◆ **GOAL OF THE EXERCISE**: The listing below contains a span that opens with the line containing "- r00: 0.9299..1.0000" and closes with the line containing "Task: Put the". Return that span exactly.
◆ ◆ ◆ ◆ ◆ ◆ ◆
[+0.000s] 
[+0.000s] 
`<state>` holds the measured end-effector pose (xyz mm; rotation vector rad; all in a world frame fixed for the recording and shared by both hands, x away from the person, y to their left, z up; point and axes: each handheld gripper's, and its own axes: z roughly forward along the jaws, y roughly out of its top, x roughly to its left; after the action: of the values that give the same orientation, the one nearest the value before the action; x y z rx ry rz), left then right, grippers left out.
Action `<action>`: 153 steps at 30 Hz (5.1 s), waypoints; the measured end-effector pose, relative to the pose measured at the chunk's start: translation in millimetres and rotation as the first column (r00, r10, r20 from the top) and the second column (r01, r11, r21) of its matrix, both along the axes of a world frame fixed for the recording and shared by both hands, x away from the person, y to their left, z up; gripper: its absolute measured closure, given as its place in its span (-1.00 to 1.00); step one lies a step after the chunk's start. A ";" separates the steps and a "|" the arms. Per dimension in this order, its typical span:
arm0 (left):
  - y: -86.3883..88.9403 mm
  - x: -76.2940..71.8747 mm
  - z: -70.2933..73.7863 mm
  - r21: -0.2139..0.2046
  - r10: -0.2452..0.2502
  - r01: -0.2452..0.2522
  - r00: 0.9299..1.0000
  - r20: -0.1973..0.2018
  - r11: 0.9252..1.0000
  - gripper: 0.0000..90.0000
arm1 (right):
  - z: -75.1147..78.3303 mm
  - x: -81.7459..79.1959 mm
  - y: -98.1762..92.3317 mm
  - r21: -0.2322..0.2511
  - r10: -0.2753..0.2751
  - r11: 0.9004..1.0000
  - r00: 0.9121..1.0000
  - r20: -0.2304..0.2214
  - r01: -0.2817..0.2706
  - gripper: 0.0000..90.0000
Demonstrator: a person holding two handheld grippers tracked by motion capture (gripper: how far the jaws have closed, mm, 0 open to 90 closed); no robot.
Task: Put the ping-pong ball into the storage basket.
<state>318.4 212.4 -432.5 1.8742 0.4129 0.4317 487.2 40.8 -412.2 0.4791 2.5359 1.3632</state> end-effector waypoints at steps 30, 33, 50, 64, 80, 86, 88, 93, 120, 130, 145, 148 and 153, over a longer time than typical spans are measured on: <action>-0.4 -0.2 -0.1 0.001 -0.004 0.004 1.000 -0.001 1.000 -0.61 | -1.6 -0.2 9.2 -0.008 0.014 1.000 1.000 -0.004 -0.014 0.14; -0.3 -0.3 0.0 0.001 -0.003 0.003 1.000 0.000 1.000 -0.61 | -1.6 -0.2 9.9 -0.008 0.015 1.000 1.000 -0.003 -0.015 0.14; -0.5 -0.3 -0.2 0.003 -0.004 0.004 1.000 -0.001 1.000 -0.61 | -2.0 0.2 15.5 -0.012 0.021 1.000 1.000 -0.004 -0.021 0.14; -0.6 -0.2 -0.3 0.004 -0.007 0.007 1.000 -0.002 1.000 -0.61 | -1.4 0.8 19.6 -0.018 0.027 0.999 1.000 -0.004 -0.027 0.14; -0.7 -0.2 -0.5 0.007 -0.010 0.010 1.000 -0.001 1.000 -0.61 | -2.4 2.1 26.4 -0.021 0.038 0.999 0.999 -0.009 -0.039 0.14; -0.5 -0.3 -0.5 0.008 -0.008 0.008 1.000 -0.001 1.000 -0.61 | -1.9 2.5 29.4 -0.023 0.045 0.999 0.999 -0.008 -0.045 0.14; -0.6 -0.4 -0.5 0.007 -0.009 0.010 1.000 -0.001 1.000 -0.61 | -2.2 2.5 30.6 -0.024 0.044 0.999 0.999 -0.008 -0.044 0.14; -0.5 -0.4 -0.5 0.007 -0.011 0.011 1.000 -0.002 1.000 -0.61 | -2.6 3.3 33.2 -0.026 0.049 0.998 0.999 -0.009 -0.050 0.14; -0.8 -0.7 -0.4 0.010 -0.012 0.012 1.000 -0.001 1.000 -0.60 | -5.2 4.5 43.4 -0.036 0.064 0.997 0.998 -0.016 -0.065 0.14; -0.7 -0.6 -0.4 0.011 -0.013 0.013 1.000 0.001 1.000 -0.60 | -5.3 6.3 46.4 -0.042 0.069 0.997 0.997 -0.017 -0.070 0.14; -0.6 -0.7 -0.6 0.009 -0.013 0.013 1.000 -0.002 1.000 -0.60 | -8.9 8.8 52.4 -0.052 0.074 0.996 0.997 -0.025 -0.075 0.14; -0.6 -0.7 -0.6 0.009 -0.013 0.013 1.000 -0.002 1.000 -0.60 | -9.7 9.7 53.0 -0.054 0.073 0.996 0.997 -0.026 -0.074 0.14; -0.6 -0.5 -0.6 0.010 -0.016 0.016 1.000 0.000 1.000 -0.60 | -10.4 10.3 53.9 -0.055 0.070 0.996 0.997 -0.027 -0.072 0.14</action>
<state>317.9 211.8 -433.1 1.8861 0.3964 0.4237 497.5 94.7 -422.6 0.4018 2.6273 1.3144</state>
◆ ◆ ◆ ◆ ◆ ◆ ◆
◆ **EXERCISE SOLUTION**:
  - r00: 0.9299..1.0000
  - r20: -0.1973..0.2018
  - r11: 0.9252..1.0000
  - gripper: 0.0000..90.0000
arm1 (right):
  - z: -75.1147..78.3303 mm
  - x: -81.7459..79.1959 mm
  - y: -98.1762..92.3317 mm
  - r21: -0.2322..0.2511
  - r10: -0.2753..0.2751
  - r11: 0.9004..1.0000
  - r00: 0.9121..1.0000
  - r20: -0.2304..0.2214
  - r01: -0.2817..0.2706
  - gripper: 0.0000..90.0000
Demonstrator: a person holding two handheld grippers tracked by motion capture (gripper: how far the jaws have closed, mm, 0 open to 90 closed); no robot.
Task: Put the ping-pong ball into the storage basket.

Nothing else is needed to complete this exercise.